Немец продолжал кусать губы и явно был не в силах произнести ни слова кроме как по-немецки, поэтому Джадд взял на себя смелость объявить привал, и они потратили несколько дней на лечение недужных: у больного лихорадкой Тернера случилось расстройство желудка, в котором он винил козье молоко, да и охромевшему мулу требовался уход.
Джадд споро обустроил лагерь. Услужливого Джеки он отправил за тинистой водой, велев начерпать ее в котелок жестяной кружкой. Дугалд раскопал корни деревьев и нацедил немного кристально-чистой воды. Вскоре все кое-как утолили жажду. Только животные были недовольны малым количеством доставшейся им грязной жижи; они стояли и глухо ворчали, опустив головы до земли и вынюхивая капли росы. Однажды вечером, когда боль стала понемногу отпускать и его желтое лицо чуть посветлело, Фосс послал за Джаддом и выразил ему благодарность.
— Я признателен вам за личное участие, мистер Джадд, и за доброту, — чопорно проговорил немец, все еще распростертый на земле как дышащий труп, глядя из-под полуприкрытых век.
— Человек делает то, что может, — ответил Джадд, который предпочел бы кошку о девяти хвостах этому бичу одобрения. — Кроме воды! — выпалил он.
Губы его искривило постыдное умиление. Ему действительно пришлось прокипятить в котелке с тиной тряпки, из которых он делал припарки на живот немцу. До удара копытом, расцветившим ее в шафран и пурпур, эта часть тела была цвета слоновой кости, очень худая и скрытая ото всех, поэтому каторжнику приходилось постоянно отворачиваться и смотреть вдаль, чтобы не вторгаться слишком глубоко в чужое личное пространство, неприкосновенность которого он вполне осознавал.

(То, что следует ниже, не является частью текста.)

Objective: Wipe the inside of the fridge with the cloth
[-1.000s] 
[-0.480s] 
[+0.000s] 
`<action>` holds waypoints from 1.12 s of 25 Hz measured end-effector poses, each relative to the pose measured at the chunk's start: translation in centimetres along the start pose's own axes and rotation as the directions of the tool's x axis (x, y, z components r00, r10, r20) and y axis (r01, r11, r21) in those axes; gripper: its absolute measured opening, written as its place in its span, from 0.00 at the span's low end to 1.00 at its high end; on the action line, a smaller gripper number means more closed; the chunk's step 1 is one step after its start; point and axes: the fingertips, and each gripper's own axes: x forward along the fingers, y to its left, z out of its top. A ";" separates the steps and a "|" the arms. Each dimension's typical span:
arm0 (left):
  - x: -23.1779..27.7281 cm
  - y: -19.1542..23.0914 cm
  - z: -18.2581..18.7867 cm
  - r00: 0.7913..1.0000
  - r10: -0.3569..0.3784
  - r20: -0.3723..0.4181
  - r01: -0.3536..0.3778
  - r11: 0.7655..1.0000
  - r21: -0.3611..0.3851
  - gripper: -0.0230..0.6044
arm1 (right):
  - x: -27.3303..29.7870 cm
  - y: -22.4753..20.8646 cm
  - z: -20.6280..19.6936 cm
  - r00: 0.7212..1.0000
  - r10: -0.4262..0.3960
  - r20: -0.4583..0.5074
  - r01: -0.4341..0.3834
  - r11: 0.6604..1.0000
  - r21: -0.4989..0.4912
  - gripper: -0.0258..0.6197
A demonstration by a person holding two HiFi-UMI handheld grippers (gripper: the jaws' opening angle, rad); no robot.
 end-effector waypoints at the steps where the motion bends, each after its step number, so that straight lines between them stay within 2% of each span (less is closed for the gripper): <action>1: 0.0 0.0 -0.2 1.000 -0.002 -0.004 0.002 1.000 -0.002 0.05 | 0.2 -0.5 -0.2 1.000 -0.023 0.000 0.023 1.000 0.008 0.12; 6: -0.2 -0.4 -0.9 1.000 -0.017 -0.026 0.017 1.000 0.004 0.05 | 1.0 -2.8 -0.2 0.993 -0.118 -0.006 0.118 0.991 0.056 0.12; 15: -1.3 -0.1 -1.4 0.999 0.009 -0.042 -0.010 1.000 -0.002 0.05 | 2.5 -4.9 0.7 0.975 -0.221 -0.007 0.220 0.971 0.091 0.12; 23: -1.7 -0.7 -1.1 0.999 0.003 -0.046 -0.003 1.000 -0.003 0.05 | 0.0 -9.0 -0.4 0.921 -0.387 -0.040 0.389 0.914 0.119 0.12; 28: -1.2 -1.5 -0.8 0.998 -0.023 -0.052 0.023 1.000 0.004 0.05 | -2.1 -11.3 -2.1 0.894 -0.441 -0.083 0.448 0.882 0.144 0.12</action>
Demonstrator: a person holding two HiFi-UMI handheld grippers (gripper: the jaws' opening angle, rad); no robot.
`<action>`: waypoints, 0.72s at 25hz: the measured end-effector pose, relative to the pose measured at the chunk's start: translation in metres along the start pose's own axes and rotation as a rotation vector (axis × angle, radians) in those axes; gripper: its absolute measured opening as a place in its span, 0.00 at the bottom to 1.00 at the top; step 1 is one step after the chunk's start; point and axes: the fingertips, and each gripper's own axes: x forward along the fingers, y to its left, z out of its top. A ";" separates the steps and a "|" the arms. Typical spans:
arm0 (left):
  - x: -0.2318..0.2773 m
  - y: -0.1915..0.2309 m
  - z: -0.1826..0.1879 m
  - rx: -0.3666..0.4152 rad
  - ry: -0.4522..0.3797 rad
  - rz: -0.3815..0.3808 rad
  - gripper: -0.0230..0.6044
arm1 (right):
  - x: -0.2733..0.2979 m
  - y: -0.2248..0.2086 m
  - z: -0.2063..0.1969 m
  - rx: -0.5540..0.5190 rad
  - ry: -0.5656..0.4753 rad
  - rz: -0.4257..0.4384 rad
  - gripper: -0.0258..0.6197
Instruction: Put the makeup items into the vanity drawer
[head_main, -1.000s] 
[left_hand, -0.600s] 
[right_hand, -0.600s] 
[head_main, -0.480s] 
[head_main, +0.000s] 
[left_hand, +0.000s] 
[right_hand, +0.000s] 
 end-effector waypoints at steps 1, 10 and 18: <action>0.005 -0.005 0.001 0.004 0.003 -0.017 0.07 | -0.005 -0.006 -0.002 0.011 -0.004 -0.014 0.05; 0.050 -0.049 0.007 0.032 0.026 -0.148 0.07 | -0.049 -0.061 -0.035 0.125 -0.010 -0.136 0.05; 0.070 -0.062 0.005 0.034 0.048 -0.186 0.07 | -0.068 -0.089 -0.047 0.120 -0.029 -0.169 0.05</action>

Фосс при подобных обстоятельствах чувствовал себя беззащитным и потому презирал все хвори; он презирал физическую силу, он презирал, хотя и втайне, даже то сострадание, которое учуял в помощи Джадда. Вряд ли его собственная сила от телесной слабости уменьшится. А вдруг благодаря состраданию сила Джадда возрастет?
Он неотрывно следил, как каторжник прикладывает ему к животу горячие тряпки, и теперь поблагодарил того за услужливость, все так же глядя из-под полуприкрытых век.
— И особенно за то, что смогли взять командование на себя.
Джадд застыл на месте.
— Ничего я на себя не брал, просто так вышло!
— За это я и воздаю вам должное, — ответил Фосс, еще пристальнее вглядываясь в лицо Джадда.
— Да, я собрал мулов, — признал каторжник, — велел людям натянуть парусину, зарезать животное к ужину. Послал черных поискать воду. Я ведь человек практичный.
— Мулов надо собирать. Людьми надо управлять, хотя сами они этого не понимают.
Каторжник горячо возразил:
— Нет, сэр, с людьми все не так!
Его трясло, будто открылись старые раны.
— Ладно, Джадд, — рассмеялся Фосс. — От подобных терзаний я вас избавлю.
Тот вскоре ушел, но немец продолжал подозревать его в обладании значительной силой, хотя и в пределах человеческих возможностей. Сострадание или милосердие есть добродетели женские и проистекают из чувств, присущи лишь человеку и ограничивают волю.
Итак, немец презирал то, чего особенно желал: содрать китовый ус со стебля лилии и впиться поцелуем в плоть ее уст.
— А-а-а! — закричал он, потеревшись лицом о седельную сумку.
Фосс затих и неподвижно лежал на голом склоне холма. Он думал о женщине, чье согласие делало ее его женой. Безумная похоть покинула и тело, и корявые деревья. В тот час небо расцветало, и видно было далеко. Он лежал, спокойно дыша в единении земли и света. Он лежал, думая о жене, из чьих рук принял бы спасение, стоило ему отречься от пламенной короны ради кольца из скромного золота. Этот вечный вопрос впивался в него холодным железным крюком.